Florian Gödel, « Le héros tragique du réalisme : La réception de Louis Aragon en RDA », 2019
Aragon a été lu pendant toute l’existence de la RDA, de ses débuts à sa fin, plus qu’aucun autre écrivain français. On distingue habituellement trois grandes périodes créatrices dans l’œuvre aragonienne : les expérimentations avant-gardistes (Dada et surréalisme), le réalisme socialiste (et la poésie de la Résistance) et finalement le réalisme dit expérimental. Et la RDA a cherché à se saisir de l’ensemble de la production aragonienne.

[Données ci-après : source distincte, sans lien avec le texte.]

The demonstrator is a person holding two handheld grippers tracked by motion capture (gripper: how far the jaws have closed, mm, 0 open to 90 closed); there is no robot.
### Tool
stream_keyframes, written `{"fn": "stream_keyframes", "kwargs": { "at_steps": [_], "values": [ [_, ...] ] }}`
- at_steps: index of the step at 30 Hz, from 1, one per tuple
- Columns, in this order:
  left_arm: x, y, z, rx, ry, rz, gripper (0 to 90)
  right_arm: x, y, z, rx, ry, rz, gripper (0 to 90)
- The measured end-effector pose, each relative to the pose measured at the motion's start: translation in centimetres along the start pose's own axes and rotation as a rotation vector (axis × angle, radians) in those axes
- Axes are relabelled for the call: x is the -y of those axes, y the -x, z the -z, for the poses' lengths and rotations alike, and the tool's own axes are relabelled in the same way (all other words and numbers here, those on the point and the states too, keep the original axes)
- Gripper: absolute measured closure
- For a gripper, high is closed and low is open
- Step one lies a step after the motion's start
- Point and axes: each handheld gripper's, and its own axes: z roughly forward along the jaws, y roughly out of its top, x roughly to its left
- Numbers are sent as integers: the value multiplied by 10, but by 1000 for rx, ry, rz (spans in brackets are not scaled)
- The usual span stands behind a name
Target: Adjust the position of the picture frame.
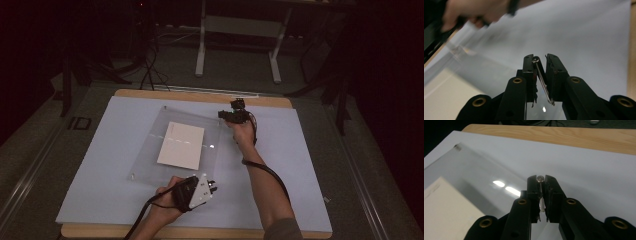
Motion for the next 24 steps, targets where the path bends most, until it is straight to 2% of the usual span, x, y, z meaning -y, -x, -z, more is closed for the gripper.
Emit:
{"fn": "stream_keyframes", "kwargs": {
  "at_steps": [2,5,10,13,15,16,18,19,20,21,24],
  "values": [
    [-5,2,-6,26,9,2,777,-4,-10,-6,-11,-12,28,833],
    [-5,2,-16,75,36,42,790,-8,-24,-13,-15,-26,65,830],
    [-10,3,-32,115,49,75,797,-7,-44,-27,-36,-44,108,812],
    [-13,6,-45,117,33,61,799,-4,-57,-36,-61,-43,124,799],
    [-10,6,-55,134,22,72,812,-4,-62,-39,-77,-34,130,789],
    [-8,6,-60,141,18,80,814,-3,-63,-40,-72,-30,134,788],
    [-3,8,-69,139,3,83,813,-3,-61,-42,-48,-69,137,779],
    [-1,7,-69,145,11,101,812,0,-59,-43,-60,-90,144,719],
    [-1,6,-68,146,11,101,803,1,-57,-41,-51,-92,155,671],
    [0,6,-66,134,7,91,769,3,-56,-39,-51,-89,162,658],
    [5,0,-56,179,31,114,674,7,-49,-27,-67,-70,159,630]
  ]
}}
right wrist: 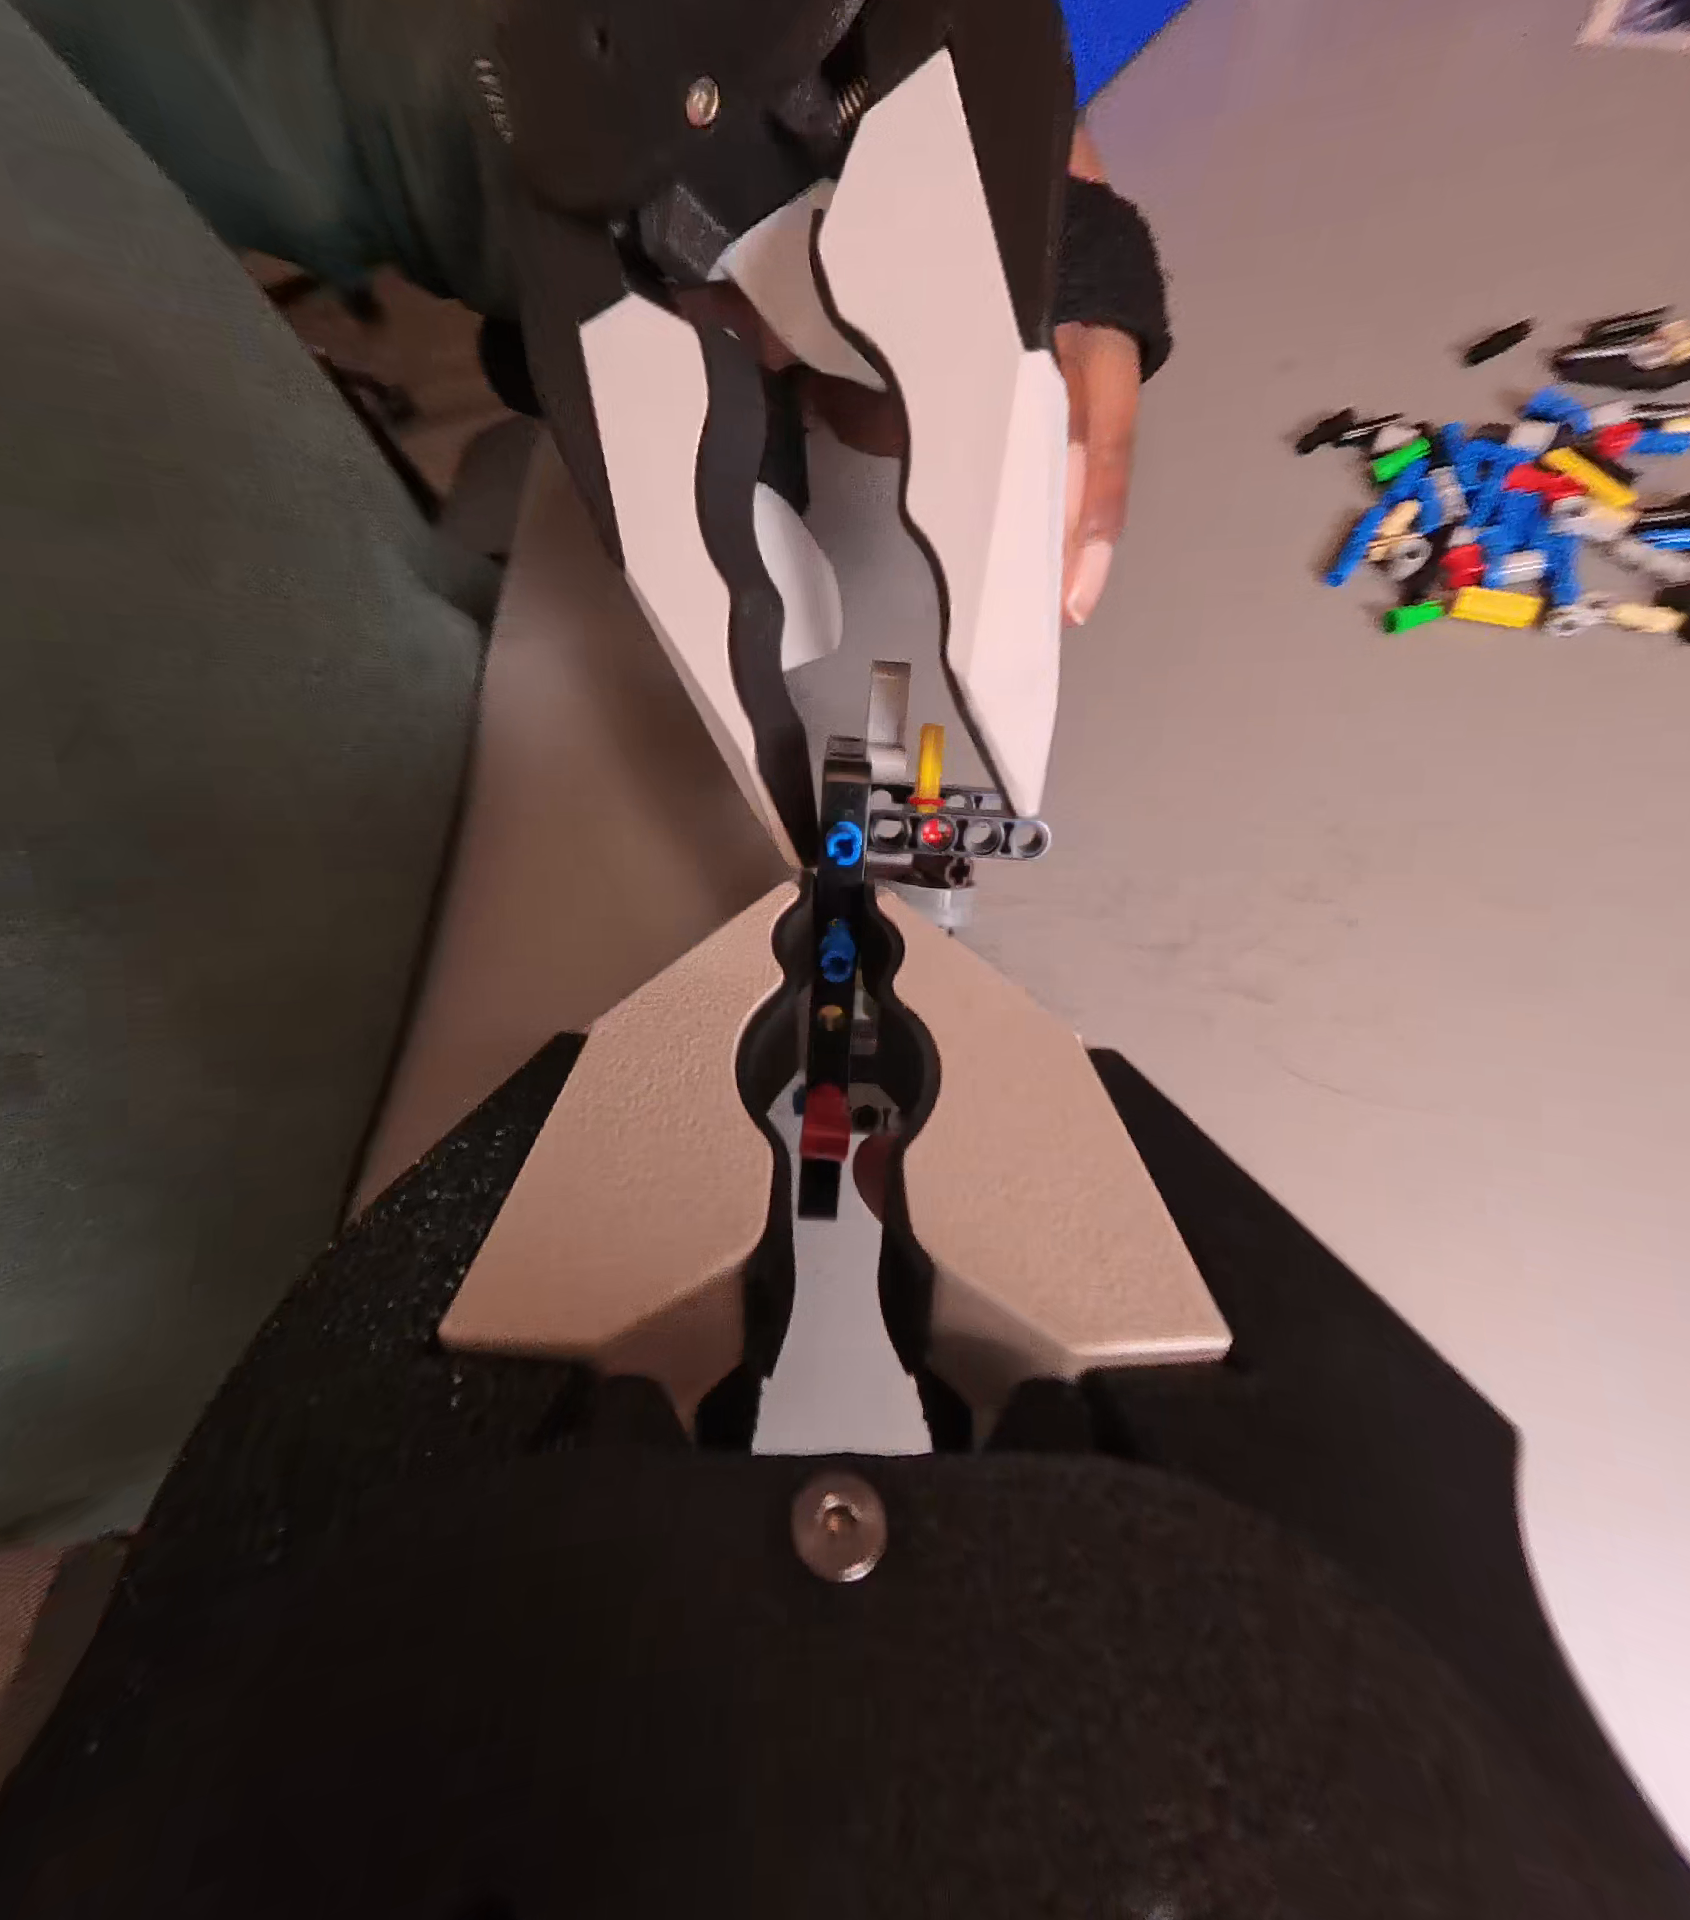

Aragon n’a donc cessé d’être publié pendant ces quatre décennies, quels que soient ses partis pris littéraires. Les tirages de ses œuvres sont révélateurs : les tirages des éditions originales diminuent nettement à partir de 1962, alors que les œuvres précédentes relevant du réalisme socialiste sont constamment réimprimées, et à fort tirage . La rupture intervient entre le roman Karwoche (La Semaine sainte 1958/1962) et Spiegelbilder (La Mise à mort 1965/1968). Le premier parait chez l’éditeur Volk und Welt avec un tirage de 15 000 exemplaires ; Spiegelbilder, premier roman de la dernière période d’Aragon, aurait également dû paraitre à 15 000 exemplaires, mais Volk und Welt décide très vite de réduire le tirage à 3 000 exemplaires . Cette restriction est d’autant plus étonnante que l’éditeur avait déjà acquis auprès de Gallimard une licence pour 10 000 exemplaires. Cela vaut également pour la publication des œuvres ultérieures et pour celles de la période dadaïste et surréaliste, qui ne dépasseront jamais plus de 6 000 exemplaires. Au regard du paysage du marché est-allemand, ce dernier chiffre est particulièrement bas. Aragon fut donc traité comme le reste de la modernité littéraire française. De surcroît, à partir de Theater/Roman (Théâtre/Roman 1974/1978), toute nouvelle publication aragonienne, œuvre dadaïste et surréaliste comprise, reprenait en fait des licences accordées à des éditeurs ouest-allemands.